Recruiting talent and training
Employees that work outside the four office walls, exposes businesses to the risks of data theft and fraud, even from a distance. By assessing the risks associated with all types of remote working, it’s good practice to train and advise staff on the impact of their actions, otherwise, it’s easy to lose sight of rules and procedures.
Due to the ongoing issue of too few people with the ‘right skills’ in the tech sector, the future to success may be to merge human and machine learning. This could not only reduce the gap, but allow businesses to remain on the front foot against cybercriminals.
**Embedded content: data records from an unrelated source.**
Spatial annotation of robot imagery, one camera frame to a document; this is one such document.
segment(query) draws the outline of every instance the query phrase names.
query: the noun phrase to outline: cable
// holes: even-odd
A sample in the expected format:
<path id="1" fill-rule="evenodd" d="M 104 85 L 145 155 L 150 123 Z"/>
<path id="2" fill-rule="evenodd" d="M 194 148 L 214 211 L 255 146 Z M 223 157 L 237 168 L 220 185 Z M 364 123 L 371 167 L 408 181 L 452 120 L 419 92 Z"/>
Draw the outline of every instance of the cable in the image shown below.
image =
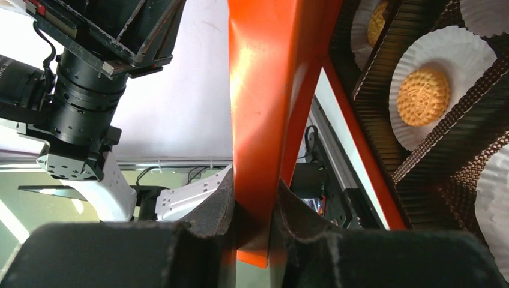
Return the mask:
<path id="1" fill-rule="evenodd" d="M 309 147 L 309 131 L 313 129 L 313 146 Z M 316 144 L 318 143 L 318 128 L 316 126 L 311 125 L 306 128 L 304 132 L 304 144 L 306 146 L 306 153 L 302 157 L 298 157 L 297 159 L 307 158 L 311 153 L 316 150 Z"/>
<path id="2" fill-rule="evenodd" d="M 160 166 L 151 166 L 151 167 L 148 167 L 146 168 L 145 170 L 143 170 L 139 175 L 138 177 L 136 178 L 136 186 L 139 186 L 140 185 L 140 180 L 150 171 L 154 170 L 154 169 L 165 169 L 165 168 L 173 168 L 173 169 L 176 169 L 176 168 L 181 168 L 181 167 L 160 167 Z M 194 174 L 194 176 L 190 179 L 190 176 L 191 176 L 191 173 L 193 171 L 195 171 L 196 169 L 200 169 L 202 168 L 202 170 L 196 172 L 196 174 Z M 205 169 L 207 168 L 210 168 L 209 166 L 197 166 L 197 167 L 194 167 L 191 169 L 191 171 L 189 171 L 189 173 L 187 174 L 187 184 L 191 183 L 192 180 L 194 180 L 200 173 L 202 173 Z"/>
<path id="3" fill-rule="evenodd" d="M 56 49 L 55 49 L 55 46 L 39 30 L 39 27 L 37 26 L 37 21 L 34 21 L 33 26 L 34 26 L 35 33 L 37 33 L 37 35 L 39 35 L 39 37 L 41 37 L 51 47 L 51 54 L 43 61 L 44 76 L 46 78 L 46 91 L 50 92 L 50 90 L 53 88 L 53 81 L 55 79 L 54 79 L 53 72 L 51 71 L 51 68 L 49 67 L 49 65 L 51 64 L 51 61 L 53 61 L 53 59 L 55 59 Z"/>
<path id="4" fill-rule="evenodd" d="M 196 169 L 198 169 L 198 168 L 199 167 L 195 167 L 195 168 L 191 169 L 191 171 L 189 171 L 189 173 L 187 174 L 187 184 L 191 183 L 192 180 L 194 180 L 198 175 L 200 175 L 200 173 L 202 173 L 203 171 L 205 171 L 205 169 L 207 169 L 209 167 L 203 167 L 202 170 L 196 172 L 196 174 L 194 174 L 194 176 L 191 177 L 191 179 L 189 179 L 189 176 L 191 176 L 191 172 L 196 170 Z"/>
<path id="5" fill-rule="evenodd" d="M 136 186 L 139 186 L 140 185 L 140 180 L 150 171 L 156 169 L 156 168 L 159 168 L 159 166 L 152 166 L 152 167 L 148 167 L 147 169 L 143 170 L 142 173 L 140 173 L 140 175 L 138 175 L 138 177 L 136 178 Z"/>
Without it, we’re could be wasting valuable time that could otherwise be used for innovation and proactive threat hunting.
With emails and the web being the most common form of digital comms in a workplace, staff must be educated on the key giveaway signs in spotting, flagging and reporting anything that looks suspicious. By sharing the responsibility and encouraging employees to flag anything suspect, you’re naturally raising awareness internally and warning others from falling into similar traps – openness is the key, and this way you’re always one step ahead of those with malicious intent.
You must also have trust in the people that work for you. In the “second economy,” trust is key to the success of a business and the prime casualty of conflict. Without it, you may be putting your company, its data and even your other employees at risk. By evolving both technology and organisational culture, businesses would naturally become more cohesive and share responsibilities where no one can do it alone – ‘Together is Power’.
By ensuring that all systems holding any business related data are fully equipped with firewalls and protective software, you’re reducing the risk of data breaches. Teams must work together to ensure tools can operate collectively to protect and detect potential threats. With some data being too sensitive to be outside of the office walls, it’s useful setting up staff accounts with permissions that limit data or deny staff from accessing it remotely.
Security must be taken seriously – from the CEO’s desk to the end user. This is especially prevalent with employees coming and going constantly in a business – Employers must have strategies in place to ensure accounts are deactivated and activated at any given time. Although it’s still early days, we may see GDPR being an opportunity for security transformation across businesses where a culture of privacy is compulsory.
The Cloud has become an integral part of business, however, its advantages come with its own share of high risks. It’s important to note that each additional data storage site increases your exposure to risks, therefore the number of places you’re storing data should be kept at a minimum. By regularly monitoring for any potential threats and implementing a strong security plan with your employees, you’ll have much greater control of your assets. When you have control, especially focused in one dedicated place it’s easier to locate where security is weakest, identify new gaps and mitigate risk quickly.
With the number of businesses offering flexible working increasing, the risk of vulnerabilities is becoming greater. Employers must take responsibility for how staff are administering their first line of defence and consider what policies they need to put in place to concede to these demands in the safest way possible.